LOS dos animales estaban solos, sentados frente a frente. El cuervo observaba al gato, y el gato observaba al cuervo.
—¿Qué pasa? —preguntó Jacobo al cabo de un rato.
—¿Qué va a pasar? —bufó Maurizio.
El cuervo volvió a hacerle un guiño.
—¿No has cogido onda, colega?
Maurizio estaba desconcertado, pero no quería admitirlo. Por eso dijo:
—Cierra el pico. ¡Nada de chácharas! Así lo ha ordenado mi maestro.
—Pero ahora no está aquí —insistió Jacobo—. Ahora podemos hablar con franqueza.
—No intentes congraciarte conmigo —respondió Maurizio muy serio—. No te esfuerces. Eres un insolente y no tienes categoría. Me caes mal.
—Yo no caigo bien a nadie; a eso ya estoy acostumbrado —respondió Jacobo—. Pero ahora tenemos que ayudarnos mutuamente. ¡Ésa es nuestra misión!
—Cállate —refunfuñó el gato con voz ronca, y trató de adoptar un aspecto amenazador—. Ahora vamos a mi habitación. Salta, y no intentes escaparte. ¡Vamos!
Jacobo Osadías contempló a Maurizio con un expresivo movimiento de cabeza y preguntó:
—¿Eres tan imbécil, o sólo finges serlo?
Maurizio no sabía cómo actuar. Desde que estaba solo con Jacobo, el cuervo le parecía mucho más grande, y su pico, más puntiagudo y más peligroso.
Involuntariamente, arqueó el lomo y erizó el bigote. El pobre Jacobo, que tomó esto por una amenaza seria, sintió en las sienes los latidos del corazón. Voló sumisamente al suelo.
El pequeño gato, sorprendido por el efecto de su gesto, saltó tras el cuervo.
—Si no me haces nada, yo tampoco te hago nada —cloqueó Jacobo, y se acurrucó.
Maurizio adoptó una actitud arrogante.
—¡Adelante, forastero! —ordenó.
—¡Está bien! ¡Se acabó! —graznó Jacobo con resignación—. ¡Ojalá me hubiera quedado en el nido con mi Clara!
—¿Quién es Clara?
—¡Ah! —exclamó Jacobo—. Mi pobre esposa.
Y comenzó a caminar sobre sus frágiles patas.

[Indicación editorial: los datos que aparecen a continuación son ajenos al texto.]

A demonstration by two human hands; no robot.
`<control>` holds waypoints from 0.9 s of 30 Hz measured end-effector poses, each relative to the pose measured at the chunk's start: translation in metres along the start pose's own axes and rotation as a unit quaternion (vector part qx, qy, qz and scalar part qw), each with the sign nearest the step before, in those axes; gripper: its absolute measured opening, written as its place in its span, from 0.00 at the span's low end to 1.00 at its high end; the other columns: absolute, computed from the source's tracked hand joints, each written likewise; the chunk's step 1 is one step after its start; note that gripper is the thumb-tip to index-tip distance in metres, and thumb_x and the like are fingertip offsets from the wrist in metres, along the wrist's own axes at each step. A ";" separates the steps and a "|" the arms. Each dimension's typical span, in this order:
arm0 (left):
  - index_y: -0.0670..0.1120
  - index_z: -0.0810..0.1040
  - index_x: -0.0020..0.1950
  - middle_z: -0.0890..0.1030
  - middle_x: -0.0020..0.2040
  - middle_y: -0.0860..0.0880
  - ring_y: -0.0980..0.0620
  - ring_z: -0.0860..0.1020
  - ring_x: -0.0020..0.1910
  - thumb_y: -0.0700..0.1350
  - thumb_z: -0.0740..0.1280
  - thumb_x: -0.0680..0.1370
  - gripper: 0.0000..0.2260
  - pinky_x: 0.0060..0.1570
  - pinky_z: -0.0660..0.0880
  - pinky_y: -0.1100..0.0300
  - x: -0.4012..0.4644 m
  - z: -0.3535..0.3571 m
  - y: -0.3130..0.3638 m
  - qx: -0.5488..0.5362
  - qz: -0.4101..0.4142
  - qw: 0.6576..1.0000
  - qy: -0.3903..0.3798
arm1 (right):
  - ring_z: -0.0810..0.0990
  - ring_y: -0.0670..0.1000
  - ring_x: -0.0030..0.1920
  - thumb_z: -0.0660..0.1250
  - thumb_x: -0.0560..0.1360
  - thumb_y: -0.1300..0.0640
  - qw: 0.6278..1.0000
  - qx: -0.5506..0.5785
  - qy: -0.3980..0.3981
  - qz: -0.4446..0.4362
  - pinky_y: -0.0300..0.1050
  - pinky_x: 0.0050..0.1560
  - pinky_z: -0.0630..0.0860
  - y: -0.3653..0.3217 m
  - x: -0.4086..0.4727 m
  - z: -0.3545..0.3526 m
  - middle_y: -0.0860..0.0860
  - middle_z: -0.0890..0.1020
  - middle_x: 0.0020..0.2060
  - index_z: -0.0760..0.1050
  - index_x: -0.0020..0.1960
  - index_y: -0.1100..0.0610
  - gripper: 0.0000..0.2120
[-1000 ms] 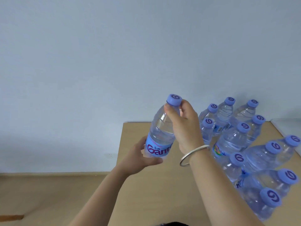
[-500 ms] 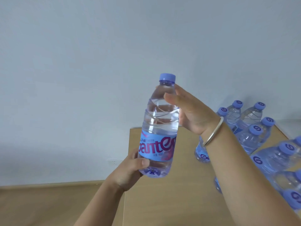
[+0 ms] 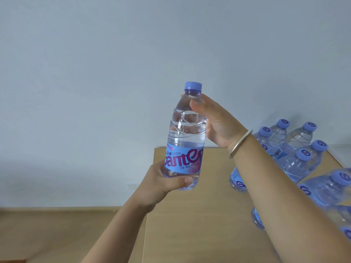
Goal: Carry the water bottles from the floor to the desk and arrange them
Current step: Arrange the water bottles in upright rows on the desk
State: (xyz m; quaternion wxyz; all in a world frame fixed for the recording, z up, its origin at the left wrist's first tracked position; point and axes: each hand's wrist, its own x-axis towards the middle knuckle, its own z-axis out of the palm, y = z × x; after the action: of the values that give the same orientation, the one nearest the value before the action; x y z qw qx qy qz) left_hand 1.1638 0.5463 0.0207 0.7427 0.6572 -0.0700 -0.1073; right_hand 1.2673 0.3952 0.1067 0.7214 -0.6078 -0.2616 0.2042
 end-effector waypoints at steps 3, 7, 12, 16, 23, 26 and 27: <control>0.47 0.81 0.47 0.84 0.42 0.50 0.55 0.82 0.42 0.50 0.76 0.59 0.19 0.41 0.77 0.65 0.004 -0.002 -0.004 0.011 -0.006 1.000 0.004 | 0.78 0.55 0.48 0.64 0.73 0.54 1.000 -0.001 0.000 0.009 0.55 0.54 0.71 0.001 0.002 -0.004 0.51 0.80 0.44 0.74 0.50 0.57 0.09; 0.50 0.80 0.48 0.85 0.45 0.51 0.55 0.83 0.45 0.50 0.77 0.58 0.20 0.43 0.79 0.64 0.015 -0.012 -0.016 0.079 -0.028 0.996 0.041 | 0.78 0.50 0.52 0.66 0.71 0.56 0.998 -0.040 -0.007 0.044 0.51 0.52 0.69 0.006 0.007 -0.009 0.50 0.80 0.48 0.75 0.52 0.54 0.10; 0.54 0.77 0.44 0.83 0.39 0.62 0.66 0.80 0.37 0.40 0.80 0.61 0.18 0.35 0.73 0.74 0.040 -0.035 -0.043 0.171 -0.043 0.981 0.084 | 0.79 0.43 0.47 0.71 0.70 0.61 0.993 -0.098 0.030 0.062 0.38 0.49 0.73 0.030 0.019 -0.015 0.43 0.82 0.44 0.79 0.51 0.49 0.11; 0.53 0.76 0.50 0.83 0.43 0.59 0.64 0.79 0.40 0.47 0.81 0.58 0.24 0.38 0.74 0.71 0.067 -0.049 -0.071 0.218 -0.083 0.964 0.128 | 0.78 0.33 0.38 0.71 0.70 0.65 0.982 -0.163 0.064 0.071 0.24 0.38 0.70 0.050 0.036 -0.022 0.38 0.82 0.36 0.78 0.48 0.49 0.13; 0.54 0.72 0.52 0.78 0.45 0.61 0.66 0.76 0.44 0.48 0.82 0.57 0.29 0.37 0.69 0.72 0.113 -0.079 -0.108 0.247 -0.122 0.941 0.195 | 0.75 0.34 0.30 0.72 0.70 0.64 0.972 -0.199 0.100 0.078 0.26 0.37 0.70 0.095 0.068 -0.030 0.37 0.78 0.26 0.79 0.50 0.58 0.10; 0.53 0.72 0.52 0.78 0.43 0.61 0.61 0.77 0.43 0.48 0.81 0.57 0.29 0.37 0.70 0.68 0.127 -0.091 -0.121 0.262 -0.138 0.932 0.209 | 0.75 0.39 0.37 0.72 0.69 0.63 0.969 -0.195 0.120 0.090 0.37 0.46 0.72 0.115 0.082 -0.033 0.45 0.80 0.36 0.79 0.48 0.54 0.09; 0.52 0.72 0.52 0.78 0.43 0.61 0.59 0.77 0.43 0.49 0.81 0.57 0.29 0.37 0.71 0.67 0.131 -0.093 -0.126 0.262 -0.143 0.930 0.214 | 0.74 0.38 0.36 0.72 0.69 0.63 0.969 -0.197 0.119 0.093 0.37 0.46 0.72 0.120 0.087 -0.033 0.45 0.79 0.36 0.79 0.48 0.54 0.09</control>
State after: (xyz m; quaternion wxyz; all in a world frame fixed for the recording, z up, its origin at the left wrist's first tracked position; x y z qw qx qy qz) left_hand 1.3049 0.5886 -0.1204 0.5182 0.8389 0.1599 -0.0471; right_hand 1.3587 0.4440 -0.0044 0.5909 -0.7797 -0.1517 0.1409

El gato lo siguió.
Cuando llegaron al largo y oscuro pasillo en que se hallaban los tarros, Maurizio, que había reflexionado entretanto, preguntó:
—¿Por qué me llamas colega?
—¡Maldita sea la soga del ahorcado! Porque somos colegas o, al menos, lo fuimos un día, creo yo.
—Un gato y un pájaro nunca son colegas —declaró Maurizio con altivez—. No sueñes, cuervo. Los gatos y los pájaros son enemigos naturales.
—Naturalmente —corroboró Jacobo—. Quiero decir que naturalmente eso sería propiamente natural. Pero, naturalmente, sólo cuando la situación es natural. En situaciones no naturales, los enemigos naturales son a veces colegas.
—¡Alto! —dijo Mauricio—. No entiendo una palabra. Explícate con más claridad.
Jacobo se detuvo y miró a su alrededor.
—También tú estás aquí como agente secreto para observar a tu maestro, ¿o tal vez no?
—¿Cómo? —preguntó Maurizio, ahora totalmente desconcertado—. ¿Lo eres tú también? Pero ¿por qué envía el Consejo Supremo otro agente a esta casa?
—No, a esta casa no —respondió Jacobo—. A mí no me han enviado aquí. ¡Ah! Tus malas entendederas me están sacando de mis casillas. En suma: yo soy espía en casa de mi madam bruja, igual que tú en casa de tu mousiur mago. ¿Lo has entendido ahora?
Maurizio se sentó, pasmado de asombro.
—¿Es eso cierto?
—Tan cierto como que yo soy un ave de mala suerte —suspiró Jacobo—. Y hablando de otra cosa: ¿tendrías algo que objetar si me rascara? Me pica desde hace un rato.
—¡Por favor! —respondió Maurizio moviendo una pata con gesto magnánimo—. No en vano somos colegas.